**PROBLEM DESCRIPTION**
Please filter the entries for the word "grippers" and copy every line that has it.

**INFORMATION SHOWN**

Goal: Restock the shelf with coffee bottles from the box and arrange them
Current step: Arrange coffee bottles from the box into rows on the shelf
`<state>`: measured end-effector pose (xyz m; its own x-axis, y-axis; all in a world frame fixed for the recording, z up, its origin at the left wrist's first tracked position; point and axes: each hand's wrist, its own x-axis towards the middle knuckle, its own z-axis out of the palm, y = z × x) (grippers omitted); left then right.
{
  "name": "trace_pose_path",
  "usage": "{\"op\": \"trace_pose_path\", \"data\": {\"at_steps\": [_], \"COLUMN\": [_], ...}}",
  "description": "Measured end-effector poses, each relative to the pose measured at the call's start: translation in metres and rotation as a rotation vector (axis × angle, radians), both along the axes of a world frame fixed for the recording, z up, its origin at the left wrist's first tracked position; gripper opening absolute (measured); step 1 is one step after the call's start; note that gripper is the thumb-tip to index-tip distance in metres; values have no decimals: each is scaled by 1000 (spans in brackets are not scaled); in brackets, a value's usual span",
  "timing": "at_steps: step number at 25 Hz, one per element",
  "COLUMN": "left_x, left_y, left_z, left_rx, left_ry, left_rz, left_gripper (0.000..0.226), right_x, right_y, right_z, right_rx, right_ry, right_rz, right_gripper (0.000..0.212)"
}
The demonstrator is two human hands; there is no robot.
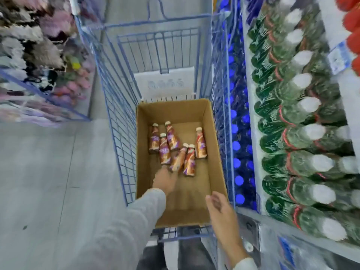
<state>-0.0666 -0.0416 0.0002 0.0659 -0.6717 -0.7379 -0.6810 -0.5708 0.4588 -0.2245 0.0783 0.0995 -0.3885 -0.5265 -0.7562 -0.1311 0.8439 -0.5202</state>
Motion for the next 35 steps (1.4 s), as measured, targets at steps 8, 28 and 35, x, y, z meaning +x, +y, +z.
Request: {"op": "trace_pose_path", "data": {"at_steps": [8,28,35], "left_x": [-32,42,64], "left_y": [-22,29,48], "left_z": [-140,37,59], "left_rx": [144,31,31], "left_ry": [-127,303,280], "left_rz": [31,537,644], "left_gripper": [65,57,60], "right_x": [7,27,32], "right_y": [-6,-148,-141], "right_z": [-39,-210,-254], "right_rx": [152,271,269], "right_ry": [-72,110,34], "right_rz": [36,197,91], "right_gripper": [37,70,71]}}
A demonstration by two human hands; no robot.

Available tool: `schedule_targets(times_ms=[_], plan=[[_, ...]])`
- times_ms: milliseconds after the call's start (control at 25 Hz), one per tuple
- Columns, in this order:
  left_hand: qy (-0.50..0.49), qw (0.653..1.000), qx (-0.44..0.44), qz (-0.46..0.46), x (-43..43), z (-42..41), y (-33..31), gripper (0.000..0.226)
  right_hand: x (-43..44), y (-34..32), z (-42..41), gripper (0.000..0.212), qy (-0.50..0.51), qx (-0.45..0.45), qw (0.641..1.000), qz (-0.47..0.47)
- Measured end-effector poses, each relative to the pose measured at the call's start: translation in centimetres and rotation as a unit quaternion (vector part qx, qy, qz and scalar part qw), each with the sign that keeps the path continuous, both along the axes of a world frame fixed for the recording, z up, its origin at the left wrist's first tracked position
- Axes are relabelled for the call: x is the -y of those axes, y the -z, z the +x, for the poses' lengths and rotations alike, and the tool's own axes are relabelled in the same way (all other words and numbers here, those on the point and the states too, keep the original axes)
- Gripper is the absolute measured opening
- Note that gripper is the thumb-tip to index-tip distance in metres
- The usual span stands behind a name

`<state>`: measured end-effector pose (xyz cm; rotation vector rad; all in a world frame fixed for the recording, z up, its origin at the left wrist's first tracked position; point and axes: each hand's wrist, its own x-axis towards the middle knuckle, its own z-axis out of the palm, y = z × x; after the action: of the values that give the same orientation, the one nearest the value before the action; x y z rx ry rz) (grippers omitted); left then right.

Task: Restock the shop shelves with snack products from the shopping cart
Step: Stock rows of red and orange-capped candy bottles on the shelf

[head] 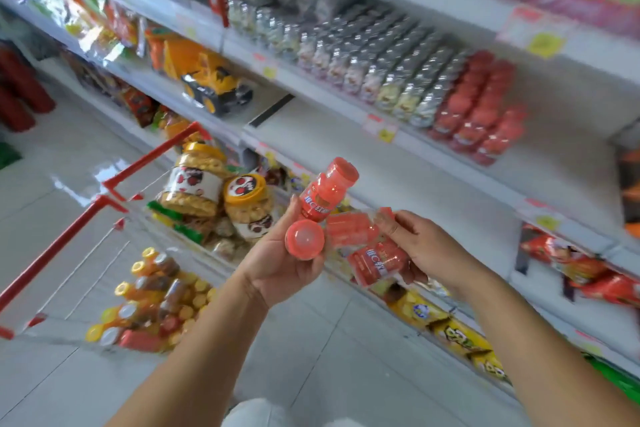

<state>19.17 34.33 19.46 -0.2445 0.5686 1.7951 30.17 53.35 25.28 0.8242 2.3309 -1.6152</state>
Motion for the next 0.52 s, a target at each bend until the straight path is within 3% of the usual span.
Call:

**EXERCISE SOLUTION**
`<state>`: measured end-effector pose (xyz m; its own x-axis, y-axis; all in a world frame fixed for the recording, z up, its origin at the left wrist's first tracked position; point and axes: each hand's wrist, its own x-axis towards the middle knuckle, its own z-axis out of the palm, y = z × x) (grippers omitted); left then right.
`<state>`: measured end-effector pose (xyz cm; rotation vector rad; all in a world frame fixed for the recording, z up, its origin at the left wrist's first tracked position; point and axes: each hand's wrist, its own x-axis towards the middle knuckle, its own z-axis out of the palm, y = z × x; after the action: of the values that give the same orientation, the one nearest the value before the action; x y z rx ry rz) (grippers omitted); left then right.

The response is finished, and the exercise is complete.